The tuna cannery was not operational, as it's not tuna season, but we were also able to see where fish meal used in agricultural feed and pet food is made. Past the waste treatment system described above is another cement pit, this one full of fish that did not make the cut for canning. A huge pile, pecked at by  few pathetic looking pelicans, also contains fish entrails, heads, and who knows what else. When the fish meal is being made, this whole mixture is ground up and baked until it is a fine brown powder. It is this process that creates the rank smell that drifts over our campus every afternoon. 
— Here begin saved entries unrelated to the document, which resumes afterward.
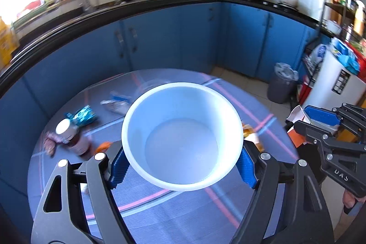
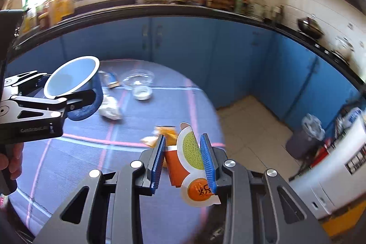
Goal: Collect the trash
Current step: 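Lift the bowl with the left gripper while the right carries the carton toward the bin, then carry the bowl and carton over the black bin and open both grippers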
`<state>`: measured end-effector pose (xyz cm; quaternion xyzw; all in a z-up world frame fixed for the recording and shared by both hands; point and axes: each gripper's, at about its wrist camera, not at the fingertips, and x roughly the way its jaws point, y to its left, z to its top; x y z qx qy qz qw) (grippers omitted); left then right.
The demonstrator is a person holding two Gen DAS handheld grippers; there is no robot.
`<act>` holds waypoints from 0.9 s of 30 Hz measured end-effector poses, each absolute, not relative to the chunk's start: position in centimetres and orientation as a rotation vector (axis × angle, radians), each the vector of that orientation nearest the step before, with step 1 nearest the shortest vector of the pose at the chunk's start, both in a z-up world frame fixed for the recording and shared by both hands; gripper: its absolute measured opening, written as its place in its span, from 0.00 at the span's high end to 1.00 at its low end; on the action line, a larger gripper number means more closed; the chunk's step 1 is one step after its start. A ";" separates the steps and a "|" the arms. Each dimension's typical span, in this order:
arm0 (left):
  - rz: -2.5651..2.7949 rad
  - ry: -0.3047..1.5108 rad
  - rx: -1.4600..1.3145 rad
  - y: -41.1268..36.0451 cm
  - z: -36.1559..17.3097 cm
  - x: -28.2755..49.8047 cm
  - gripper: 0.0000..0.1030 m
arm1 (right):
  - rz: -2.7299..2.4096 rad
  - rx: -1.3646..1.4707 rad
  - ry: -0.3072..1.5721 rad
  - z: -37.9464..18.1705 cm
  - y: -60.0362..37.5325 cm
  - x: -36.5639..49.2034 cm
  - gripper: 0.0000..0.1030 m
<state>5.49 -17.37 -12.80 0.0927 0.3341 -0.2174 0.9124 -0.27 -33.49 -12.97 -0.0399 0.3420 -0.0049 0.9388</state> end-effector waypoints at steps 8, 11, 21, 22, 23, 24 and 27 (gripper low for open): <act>-0.560 0.661 0.261 -24.0 -11.9 4.2 0.25 | -0.116 -0.042 0.672 -12.1 -38.6 -2.3 0.70; -0.593 0.656 0.285 -26.1 -11.7 3.9 0.25 | -0.152 -0.033 0.664 -11.9 -40.4 -3.0 0.70; -0.676 0.648 0.339 -31.6 -11.6 3.2 0.25 | -0.215 0.031 0.662 -12.5 -45.2 -4.1 0.70; -0.682 0.646 0.344 -32.1 -11.6 3.2 0.25 | -0.216 0.034 0.662 -12.6 -45.4 -4.0 0.70; -0.689 0.644 0.349 -32.5 -11.5 3.1 0.25 | -0.218 0.038 0.661 -12.7 -45.6 -3.9 0.70; -0.695 0.642 0.353 -33.0 -11.5 3.0 0.25 | -0.219 0.045 0.658 -12.7 -45.9 -4.0 0.67; -0.711 0.634 0.365 -34.1 -11.5 2.9 0.25 | -0.237 0.051 0.648 -12.8 -46.7 -4.0 0.67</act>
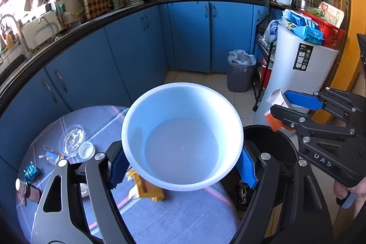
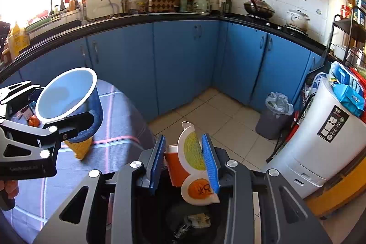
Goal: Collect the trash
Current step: 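Carry the bowl and carton over the black bin and open both grippers, then grasp the white pill strip with the left gripper while the right grasps the yellow wrapper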
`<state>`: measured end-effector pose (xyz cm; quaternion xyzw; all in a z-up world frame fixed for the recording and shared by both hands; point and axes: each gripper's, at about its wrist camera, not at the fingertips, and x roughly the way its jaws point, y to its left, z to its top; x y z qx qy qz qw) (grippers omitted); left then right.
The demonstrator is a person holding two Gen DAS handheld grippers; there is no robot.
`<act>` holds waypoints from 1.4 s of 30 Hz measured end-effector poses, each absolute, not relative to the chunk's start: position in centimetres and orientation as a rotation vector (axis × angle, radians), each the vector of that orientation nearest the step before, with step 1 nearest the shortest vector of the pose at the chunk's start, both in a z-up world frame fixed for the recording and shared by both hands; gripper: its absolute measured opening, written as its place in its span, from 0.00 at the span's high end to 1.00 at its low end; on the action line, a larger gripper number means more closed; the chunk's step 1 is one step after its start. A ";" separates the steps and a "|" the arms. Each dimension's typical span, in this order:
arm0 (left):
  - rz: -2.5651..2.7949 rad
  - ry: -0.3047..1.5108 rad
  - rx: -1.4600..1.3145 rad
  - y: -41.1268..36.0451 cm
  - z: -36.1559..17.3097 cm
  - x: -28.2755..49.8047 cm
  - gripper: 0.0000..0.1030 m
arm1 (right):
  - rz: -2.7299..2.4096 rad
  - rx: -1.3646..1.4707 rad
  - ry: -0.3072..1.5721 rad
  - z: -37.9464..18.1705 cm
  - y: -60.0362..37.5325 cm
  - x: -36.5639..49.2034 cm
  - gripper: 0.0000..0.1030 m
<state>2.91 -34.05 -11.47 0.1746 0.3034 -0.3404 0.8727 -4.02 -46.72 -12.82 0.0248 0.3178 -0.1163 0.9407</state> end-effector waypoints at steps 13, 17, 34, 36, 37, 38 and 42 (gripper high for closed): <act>-0.767 0.639 0.363 -37.2 -11.3 3.3 0.25 | -0.336 0.057 0.608 -13.1 -48.6 -4.7 0.17; -0.797 0.651 0.352 -38.2 -11.2 3.2 0.25 | -0.416 0.029 0.617 -13.2 -49.4 -4.7 0.17; -0.695 0.642 0.277 -33.7 -11.1 4.9 0.03 | -0.436 0.096 0.628 -14.3 -49.0 -4.1 0.17; -0.629 0.654 0.266 -30.8 -11.5 6.0 0.03 | -0.329 0.081 0.654 -15.1 -46.0 -2.1 0.17; -0.585 0.659 0.265 -29.0 -11.8 6.6 0.03 | -0.290 0.072 0.662 -15.5 -44.6 -1.3 0.17; -0.554 0.662 0.265 -27.8 -12.0 6.9 0.03 | -0.251 0.062 0.671 -15.9 -43.2 -0.5 0.17; -0.387 0.694 0.244 -20.4 -13.1 8.5 0.03 | -0.090 0.007 0.706 -17.6 -36.9 2.9 0.17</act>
I promise that a less graphic post about whales and research and without even a hint of my environmental food dork bias will come very soon. I'm spending the day tomorrow with 5 and 6 year old brothers and their wonderful grandfather, who comprise my host family for the weekend, so I'm sure I will have lots of stories!

Love and LOTS of hugs, 
Emma

Saturday, February 21, 2009

Aquí estan las Tortugas!

Hola!

This week was our first camping trip, a turtle monitoring trip to Banderitas, an estero north of Puerto San Carlos in Bahía Magdalena. (An estero is like an estuary, but without a freshwater input.) Half the group took the boats to the campsite; I rode in the van, though only half of our route had a road. Off-roading in a 15 passenger van loaded with camping gear is quite an experience, though not for those with weak stomachs...

Our campsite was beautiful, on the dunes, perched above the ocean; the desert reached down to the water, with only a narrow band of mangroves acting as a transition zone.


Sea turtles, as you may remember from Finding Nemo, live a very long time (>100 years!) Age is determined based on carapace (shell) length, and they're not considered adults until they have reached about 75 cm (about 2.5 feet). At a growth rate of ~2 cm/ year, turtles do not reach maturity until they are in their 30's. As juveniles, they live in bays like Bahía Magdalena and feed on sea grasses and algae for 20-30 years. For years, SFS has been monitoring the sea turtle population in the area, working with other organizations and research institutions in Baja to gather as much data as possible for the species. The more we know, the better we will be able to protect the species and their habitat, which is threatened by by-catch in fisheries (see post about J. Nichols' work with Grupo Turtugero) and illegal poaching.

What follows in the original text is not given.